The liver of sharks, apart from being the organ for storing energy and conserving energy, is also the hydrostatic organ. In deep sea sharks, buoyancy is achieved by means of a large liver, which contains large quantities of uncommon low density oils, mainly squalene and diacyl glyceryl ether (DAGE) (Deprez et al., 1990).
Deep water sharks have long been caught for their livers, and more specifically for the oil extracted from them. One of the first commercial uses of this oil was during the XIX century when it was used as fuel for street lamps (Vannuccini, 1999). During the 2nd world war, squalid shark livers were an important source for vitamin A, but more recently this vitamin started to be artificially synthesized and no longer extracted from shark liver oil (Vannuccini, 1999). In the last decades, squalid shark livers started to be commercialized for the lipids present in high quantities in their livers, specifically the squalene and the DAGE (Deprez et al., 1990). The relative weight of the liver in deep water squalid sharks can range from 15% to 26% of the total body weight (Hernández-Pérez et al., 1997) and squalene typically represents 50 to 82% of the oil in the liver (Bakes and Nichols, 1995). Squalane (C30H50) is a colorless, odorless, tasteless, stable, transparent and inert oil that is readily miscible with the human skin
lipids. Squalane aids the absorption of pharmaceuticals through the skin and reduces water loss, so it is an excellent cosmetic base, lubricant and emollient (Deprez et al., 1990). Squalene has also been experimentally used for tumor growth inhibition, and it seems especially efficient when combined with conventional chemotherapeutic agents (Cho and Kim, 2002). DAGE seems to help reducing the severity of certain types of cancer, promote formation of blood cells, and provide protection against radiation injury (Wetherbee and Nichols, 2000).

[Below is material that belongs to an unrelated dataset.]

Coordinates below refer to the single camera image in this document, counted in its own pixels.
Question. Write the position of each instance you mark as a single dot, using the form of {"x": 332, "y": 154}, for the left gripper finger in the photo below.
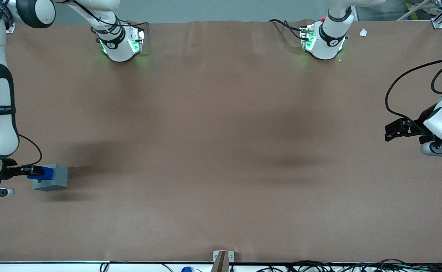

Over the last decades there has been a false popular belief that shark cartilage, after been dried and pulverized into a powder can prevent and treat cancer. This controversy come from the false belief that elasmobranchs, with skeleton made of cartilage, do not develop cancer and that solid forms of shark cartilage may cure cancer in animals and humans (Gingras et al., 2000). The market for shark cartilage pills expanded greatly in recent years, but there is now evidence that the ingestion of cartilage powder pills is worthless for treating cancer in humans (Gingras et al., 2000;
Cho and Kim, 2002). However, shark cartilage has been used to extract some biologically active substances, that have been shown to have antiangiogenic and antitumor properties, by retarding the development of blood vessels necessary for the development of the cancer, and that are being tested for the treatment of some forms of cancers (Gingras et al., 2000; Cho and Kim, 2002).